19 декабря на итоговой пресс-конференции Путин рассказал, что собирается написать статью об истоках Второй мировой войны, а также о роли западных держав и восточноевропейских лимитрофов в её развязывании. При этом он сообщил, что обширные архивные материалы на этот предмет ему уже предоставлены и он их изучает
Изучение произвело на президента сильное воздействие. Не дожидаясь выхода статьи в свет, он уже сейчас начал делиться отдельными фактами.
Выступая на расширенной коллегии Минобороны, он сообщил, что ещё в 1938 году Гитлер говорил польскому послу в Берлине Юзефу Липскому о своей идее выслать евреев в Африку (на Мадагаскар) «на вымирание, на уничтожение». Посол написал о разговоре с фюрером в своём докладе главе польского МИД Беку: «Когда я это услышал, я ему ответил: если он это сделает, мы поставим ему великолепный памятник в Варшаве».
«Сволочь, свинья антисемитская, по-другому сказать нельзя», — подытожил В.В. Путин.То, что польская межвоенная дипломатия носила провокационный характер — или, пользуясь любимым словом С.В. Лаврова, была аррогантной, — так или иначе признают все за пределами Польши.
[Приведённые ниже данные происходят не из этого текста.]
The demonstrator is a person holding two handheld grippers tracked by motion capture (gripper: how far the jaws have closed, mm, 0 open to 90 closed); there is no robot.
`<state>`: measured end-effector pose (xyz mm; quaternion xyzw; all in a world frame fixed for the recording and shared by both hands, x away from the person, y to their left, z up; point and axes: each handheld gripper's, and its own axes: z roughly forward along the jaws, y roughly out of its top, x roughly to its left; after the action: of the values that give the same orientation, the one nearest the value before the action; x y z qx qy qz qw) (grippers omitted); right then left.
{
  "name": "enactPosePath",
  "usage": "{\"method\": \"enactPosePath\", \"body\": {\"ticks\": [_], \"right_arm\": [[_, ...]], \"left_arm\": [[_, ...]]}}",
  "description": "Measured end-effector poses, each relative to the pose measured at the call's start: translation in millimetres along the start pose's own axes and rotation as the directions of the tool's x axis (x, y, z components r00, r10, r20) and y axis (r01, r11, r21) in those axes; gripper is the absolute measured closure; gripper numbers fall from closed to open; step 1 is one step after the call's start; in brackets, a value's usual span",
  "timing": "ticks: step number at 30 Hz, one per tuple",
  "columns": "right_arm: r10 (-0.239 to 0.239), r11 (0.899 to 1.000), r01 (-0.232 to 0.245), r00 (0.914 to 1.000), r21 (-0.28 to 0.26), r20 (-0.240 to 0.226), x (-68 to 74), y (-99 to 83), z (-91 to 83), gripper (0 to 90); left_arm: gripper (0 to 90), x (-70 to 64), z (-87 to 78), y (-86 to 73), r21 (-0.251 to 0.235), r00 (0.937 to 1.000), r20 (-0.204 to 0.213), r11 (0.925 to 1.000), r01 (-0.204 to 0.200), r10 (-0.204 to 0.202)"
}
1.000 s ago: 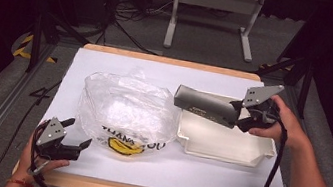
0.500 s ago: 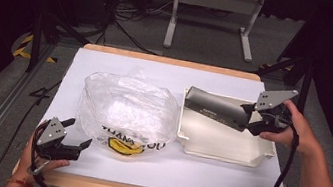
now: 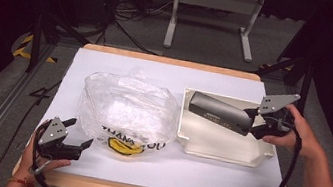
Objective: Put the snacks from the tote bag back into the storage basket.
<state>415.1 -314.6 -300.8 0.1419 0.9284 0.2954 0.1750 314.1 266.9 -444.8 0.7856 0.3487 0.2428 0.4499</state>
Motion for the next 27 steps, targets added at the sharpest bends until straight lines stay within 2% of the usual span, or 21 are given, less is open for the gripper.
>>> {"method": "enactPosePath", "body": {"ticks": [12,27], "right_arm": [[0.014,0.999,-0.013,0.9995,0.035,-0.028,-1.0,-7.4,23.4,43.1],[0.042,0.997,-0.040,0.9986,0.065,-0.031,-2.7,-17.7,43.1,43.0]], "left_arm": [[12.5,0.7,-1.0,-0.9,0.000,1.0000,-0.001,1.0000,-0.001,0.001],[12.3,1.7,-3.3,-1.4,-0.011,1.0000,-0.006,0.9999,-0.002,0.002]]}}
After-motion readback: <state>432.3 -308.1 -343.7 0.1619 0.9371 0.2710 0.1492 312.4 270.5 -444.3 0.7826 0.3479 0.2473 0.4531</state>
Молодая автократия Пилсудского (а после его смерти — полковников) была небрезгливой, весьма амбициозной и в итоге довольно нерасчётливой, в чём поляки и убедились 1 сентября 1939 года.
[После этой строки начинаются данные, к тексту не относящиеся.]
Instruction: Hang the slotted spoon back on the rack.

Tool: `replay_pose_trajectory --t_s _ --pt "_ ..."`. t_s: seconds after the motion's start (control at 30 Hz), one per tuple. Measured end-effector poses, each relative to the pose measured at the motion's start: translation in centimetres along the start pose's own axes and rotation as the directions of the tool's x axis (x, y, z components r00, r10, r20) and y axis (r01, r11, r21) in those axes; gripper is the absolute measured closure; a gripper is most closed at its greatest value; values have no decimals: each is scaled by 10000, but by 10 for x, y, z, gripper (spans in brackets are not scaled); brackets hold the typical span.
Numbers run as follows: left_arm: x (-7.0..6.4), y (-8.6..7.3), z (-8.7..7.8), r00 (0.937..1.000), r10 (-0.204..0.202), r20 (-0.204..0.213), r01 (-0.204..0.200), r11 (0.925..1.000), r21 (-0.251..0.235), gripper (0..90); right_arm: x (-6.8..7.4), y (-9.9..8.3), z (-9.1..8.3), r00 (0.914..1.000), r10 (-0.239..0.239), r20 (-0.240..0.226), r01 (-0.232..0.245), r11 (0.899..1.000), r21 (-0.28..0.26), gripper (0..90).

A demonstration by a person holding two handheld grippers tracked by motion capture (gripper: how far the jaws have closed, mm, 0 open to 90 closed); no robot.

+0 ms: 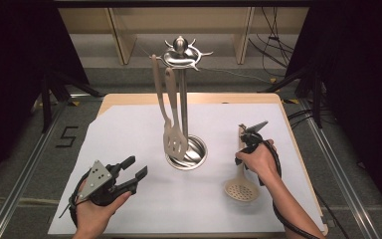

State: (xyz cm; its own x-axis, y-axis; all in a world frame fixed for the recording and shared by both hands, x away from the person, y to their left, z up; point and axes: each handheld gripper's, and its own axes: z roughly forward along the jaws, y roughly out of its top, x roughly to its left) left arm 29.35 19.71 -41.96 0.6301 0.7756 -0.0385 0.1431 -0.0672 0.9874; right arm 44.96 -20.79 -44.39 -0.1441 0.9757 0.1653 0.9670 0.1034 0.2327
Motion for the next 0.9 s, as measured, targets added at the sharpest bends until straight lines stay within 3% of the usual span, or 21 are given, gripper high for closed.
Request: replay_pose_trajectory --t_s 0.07,0.17,0.3,0.33,0.37,0.4,0.63,0.73,0.83,0.9 --pt "0 -1 0 10000 24 28 -24 10000 20 446 2 0 0 9996 258 -66 -257 9996 87 623" --pt "0 -1 0 9999 69 85 -69 10000 -3 446 2 2 4 9998 177 80 -177 9998 17 636" --pt "-1 -1 1 9998 88 161 -87 9999 -63 446 2 4 7 9994 106 340 -120 9992 392 654" --pt "-1 -1 1 9999 101 127 -101 9999 17 445 4 4 8 9989 442 138 -449 9974 571 662" --pt "-1 -1 1 9999 108 127 -109 9999 67 446 2 4 10 9996 114 255 -123 9993 360 677" --pt "-1 -1 1 9998 118 138 -120 9999 93 446 1 4 10 9991 -210 381 192 9987 479 695" --pt "-2 -2 2 9996 204 196 -208 9996 165 446 3 6 9 9990 132 423 -158 9979 629 715" --pt "-3 -2 1 9994 242 228 -246 9995 183 446 3 4 10 9991 302 302 -312 9989 344 740" --pt "-3 -3 2 9993 262 263 -268 9994 218 446 5 4 9 9991 388 194 -399 9977 552 785" --pt "-3 -3 2 9991 296 296 -303 9993 228 447 5 3 9 9997 38 256 -48 9992 405 789"
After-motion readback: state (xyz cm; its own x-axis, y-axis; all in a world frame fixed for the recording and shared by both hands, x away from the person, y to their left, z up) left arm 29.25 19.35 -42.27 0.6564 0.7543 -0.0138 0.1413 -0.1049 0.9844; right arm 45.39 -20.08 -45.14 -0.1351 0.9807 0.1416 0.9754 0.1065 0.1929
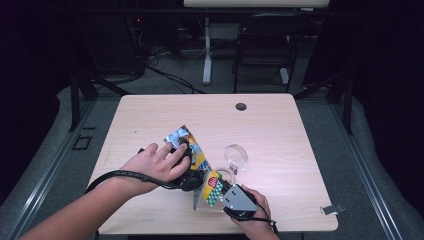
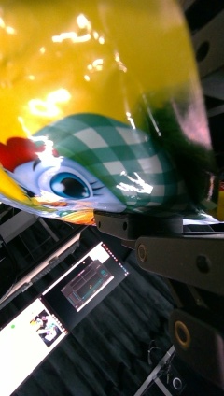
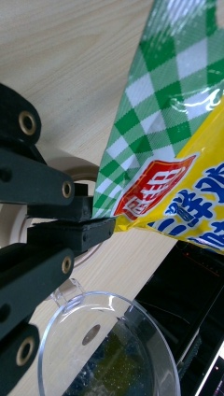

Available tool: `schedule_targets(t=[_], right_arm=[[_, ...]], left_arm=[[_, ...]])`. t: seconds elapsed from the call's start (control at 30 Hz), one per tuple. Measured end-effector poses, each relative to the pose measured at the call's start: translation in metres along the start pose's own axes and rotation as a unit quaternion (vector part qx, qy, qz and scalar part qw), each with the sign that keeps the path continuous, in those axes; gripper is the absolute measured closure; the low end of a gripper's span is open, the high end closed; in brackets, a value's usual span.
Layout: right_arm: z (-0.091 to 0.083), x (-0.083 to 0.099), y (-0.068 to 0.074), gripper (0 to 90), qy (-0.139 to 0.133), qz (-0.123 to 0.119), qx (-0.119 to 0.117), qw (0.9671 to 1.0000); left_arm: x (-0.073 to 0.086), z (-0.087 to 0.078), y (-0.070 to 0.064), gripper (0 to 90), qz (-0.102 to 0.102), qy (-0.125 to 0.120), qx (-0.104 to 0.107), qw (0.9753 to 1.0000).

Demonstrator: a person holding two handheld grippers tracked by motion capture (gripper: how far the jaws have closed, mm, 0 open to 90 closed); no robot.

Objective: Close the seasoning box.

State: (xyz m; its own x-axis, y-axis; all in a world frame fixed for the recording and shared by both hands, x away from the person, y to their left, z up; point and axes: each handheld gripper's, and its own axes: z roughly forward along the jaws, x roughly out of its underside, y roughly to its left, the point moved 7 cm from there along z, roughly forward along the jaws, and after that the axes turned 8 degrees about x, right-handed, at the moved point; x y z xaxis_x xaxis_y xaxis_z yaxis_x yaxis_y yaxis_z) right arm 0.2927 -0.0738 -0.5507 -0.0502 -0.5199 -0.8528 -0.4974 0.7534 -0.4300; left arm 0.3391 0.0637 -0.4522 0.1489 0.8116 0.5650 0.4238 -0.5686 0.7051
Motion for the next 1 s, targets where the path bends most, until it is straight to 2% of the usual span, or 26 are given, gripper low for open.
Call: schedule_targets(t=[0.13, 0.5, 0.67, 0.8, 0.83, 1.0], right_arm=[[-0.0004, -0.0006, -0.0007, 87.6, -0.001, -0.001, 0.002, 1.0], [-0.0005, -0.0012, -0.0005, 87.7, -0.001, 0.0, 0.001, 1.0], [-0.0006, -0.0016, -0.0005, 87.7, -0.001, 0.0, 0.001, 1.0], [-0.0005, -0.002, -0.0004, 87.7, -0.003, 0.001, 0.0, 1.0], [-0.0003, -0.0023, -0.0004, 87.7, -0.005, 0.001, 0.0, 1.0], [0.0, -0.0025, -0.0005, 87.7, -0.005, 0.0, 0.0, 1.0]], left_arm=[[0.0008, -0.0016, 0.0014, 64.0, 0.007, 0.007, -0.001, 0.9999], [0.001, -0.0012, 0.0021, 64.0, 0.008, 0.006, 0.003, 0.9999], [0.0012, -0.0016, 0.0032, 64.1, 0.01, 0.007, -0.003, 0.9999], [0.0012, -0.0023, 0.003, 64.1, 0.01, 0.008, 0.003, 0.9999], [0.0011, -0.002, 0.0033, 64.1, 0.011, 0.006, -0.003, 0.9999], [0.0016, -0.0023, 0.003, 64.1, 0.01, 0.008, 0.002, 0.9999]])
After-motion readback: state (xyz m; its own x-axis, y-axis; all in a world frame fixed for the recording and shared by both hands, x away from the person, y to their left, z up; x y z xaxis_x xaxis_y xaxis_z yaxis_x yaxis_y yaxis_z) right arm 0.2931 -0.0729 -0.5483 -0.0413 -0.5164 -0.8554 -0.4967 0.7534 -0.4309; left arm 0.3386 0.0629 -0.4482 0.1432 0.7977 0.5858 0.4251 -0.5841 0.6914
То, что отношение поляков к евреям не назовёшь образцом благожелательности, тоже вещь известная. Во время войны были еврейские погромы, а реакция поляков на обречённое восстание в Варшавском гетто описана поэтом Ароновым:
Когда горело гетто,
Варшава изумлялась
Четыре дня подряд.
И было столько треска,
И было столько света,
И люди говорили:
«Клопы горят».
Погромы немногих уцелевших были и после мая 1945 года, а уже в 1960-х годах, при коммунисте Гомулке, почти вся еврейская община была выдавлена в эмиграцию. Так что посол Липский не был каким-то выдающимся человеком, но мыслил в духе сильной общей традиции.
Конечно, с точки зрения дипломатической вряд ли ему следовало — при всей его «любви» к евреям и при всём стремлении понравиться фюреру — говорить о желании воздвигнуть преславную, прекрасную статую А. Гитлера в центре Варшавы. Это тот случай, когда посол мог бы проявить своё уважение к рейхсканцлеру и более тактичным способом.
Впрочем, Липскому тогда было всего 44 года, для посла в ключевой для Польши стране — сущий юноша, да и вообще дипломатический стаж его был невелик, так что всяческие faux pas хотя и не извинительны, но объяснимы. Но ведь и Речи Посполитой тогда было всего ничего — менее двадцати лет («Откуда, мол, и что это за географические новости?»). Отсюда и странности кадровой политики, вручившей судьбу Польши (Липский — один из творцов сердечного согласия с Третьим рейхом) в руки эффективного менеджера. Будто Огрызко с Климкиным чем-то лучше.
Наконец, надо учесть, что до начала 1940-х годов Гитлер рассматривался всеми политиками, принимавшими решения, как субъект, возможно, не самый приятный, но в известных случаях потенциально полезный. И отнюдь не как архизлодей и зверь из бездны.
«История Гитлера есть история его недооценки», и почему Липский должен был быть дальновиднее и проницательнее своих старших коллег?
Хотя не надо быть особо проницательным, чтобы понять, что планы переселения европейских евреев (порядка десяти миллионов) или даже всего лишь евреев рейха (по переписи 1933 года — полмиллиона) на Мадагаскар даже и в смысле чисто логистическом либо несбыточны, либо означают корабли смерти, по сравнению с которыми рабовладельческие транспорты XVII—XVIII веков из Африки в Северную Америку — образец комфорта. Памятники за такое не ставят. Кроме, конечно, тех случаев, когда неприязнь к евреям застит глаза.
Но, конечно, уместен и вопрос, надо ли было тыкать нашкодивших панов в ихний продукт, дипломатично ли это и прагматично ли это. Возможно, здесь был тот случай, когда перейдён предел терпения. Паны, надо отдать им должное, старались не покладая рук.
Возможно же, обращение к неприятным архивам знаменует стремление дать укорот выспренно-мессианской риторике европейцев, которая и ангела выведет из себя.